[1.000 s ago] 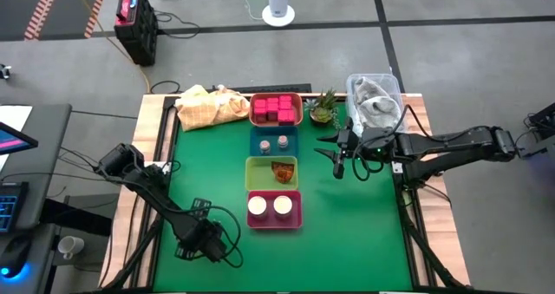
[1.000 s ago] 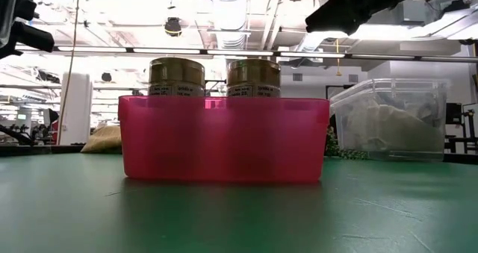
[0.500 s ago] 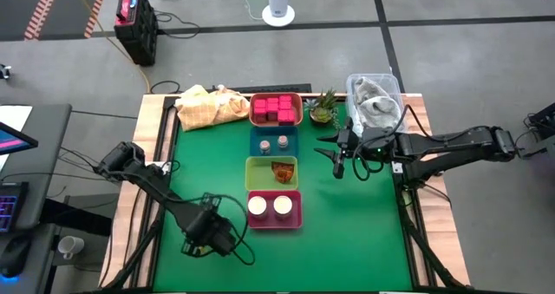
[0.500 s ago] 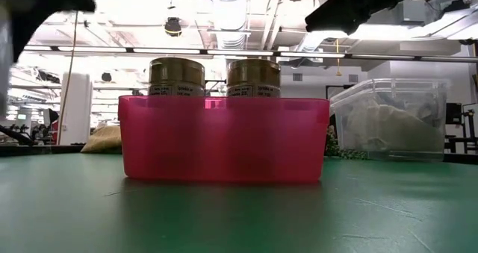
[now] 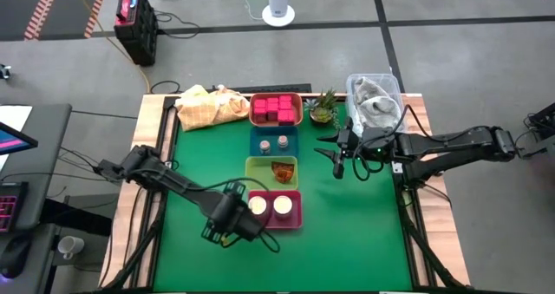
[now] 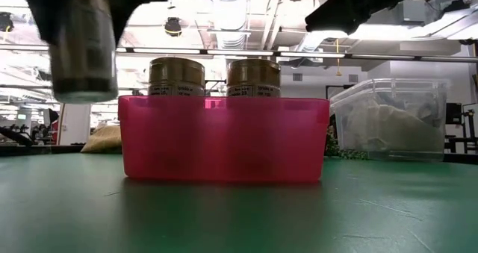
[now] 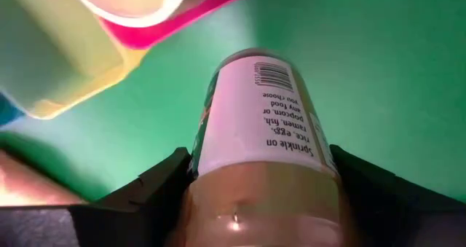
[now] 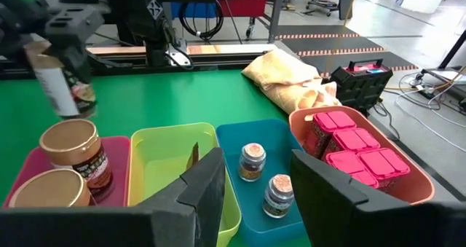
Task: Sort spices by type
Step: Put the gold seasoning bottle into the red bin
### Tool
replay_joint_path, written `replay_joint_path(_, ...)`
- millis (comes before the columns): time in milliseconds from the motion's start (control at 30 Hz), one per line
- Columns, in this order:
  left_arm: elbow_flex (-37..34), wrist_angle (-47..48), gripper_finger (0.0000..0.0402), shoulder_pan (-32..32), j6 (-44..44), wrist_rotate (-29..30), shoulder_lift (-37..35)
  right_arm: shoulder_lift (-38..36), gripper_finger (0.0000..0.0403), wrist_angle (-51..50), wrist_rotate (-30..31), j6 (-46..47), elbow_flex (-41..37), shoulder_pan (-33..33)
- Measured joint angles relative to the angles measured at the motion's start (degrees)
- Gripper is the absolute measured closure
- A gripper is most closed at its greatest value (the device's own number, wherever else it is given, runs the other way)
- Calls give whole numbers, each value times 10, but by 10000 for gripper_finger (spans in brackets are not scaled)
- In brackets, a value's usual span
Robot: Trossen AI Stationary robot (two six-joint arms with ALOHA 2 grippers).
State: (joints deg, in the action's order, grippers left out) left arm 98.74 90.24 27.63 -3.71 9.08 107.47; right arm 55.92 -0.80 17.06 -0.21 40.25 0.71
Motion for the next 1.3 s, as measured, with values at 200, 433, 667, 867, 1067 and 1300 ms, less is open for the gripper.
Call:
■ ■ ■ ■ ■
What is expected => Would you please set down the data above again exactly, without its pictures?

The completed task =>
[1.000 s ago] 
[1.000 s ago] 
[0.500 s ago] 
[0.500 s ago] 
[now] 
[now] 
[now] 
[now] 
Task: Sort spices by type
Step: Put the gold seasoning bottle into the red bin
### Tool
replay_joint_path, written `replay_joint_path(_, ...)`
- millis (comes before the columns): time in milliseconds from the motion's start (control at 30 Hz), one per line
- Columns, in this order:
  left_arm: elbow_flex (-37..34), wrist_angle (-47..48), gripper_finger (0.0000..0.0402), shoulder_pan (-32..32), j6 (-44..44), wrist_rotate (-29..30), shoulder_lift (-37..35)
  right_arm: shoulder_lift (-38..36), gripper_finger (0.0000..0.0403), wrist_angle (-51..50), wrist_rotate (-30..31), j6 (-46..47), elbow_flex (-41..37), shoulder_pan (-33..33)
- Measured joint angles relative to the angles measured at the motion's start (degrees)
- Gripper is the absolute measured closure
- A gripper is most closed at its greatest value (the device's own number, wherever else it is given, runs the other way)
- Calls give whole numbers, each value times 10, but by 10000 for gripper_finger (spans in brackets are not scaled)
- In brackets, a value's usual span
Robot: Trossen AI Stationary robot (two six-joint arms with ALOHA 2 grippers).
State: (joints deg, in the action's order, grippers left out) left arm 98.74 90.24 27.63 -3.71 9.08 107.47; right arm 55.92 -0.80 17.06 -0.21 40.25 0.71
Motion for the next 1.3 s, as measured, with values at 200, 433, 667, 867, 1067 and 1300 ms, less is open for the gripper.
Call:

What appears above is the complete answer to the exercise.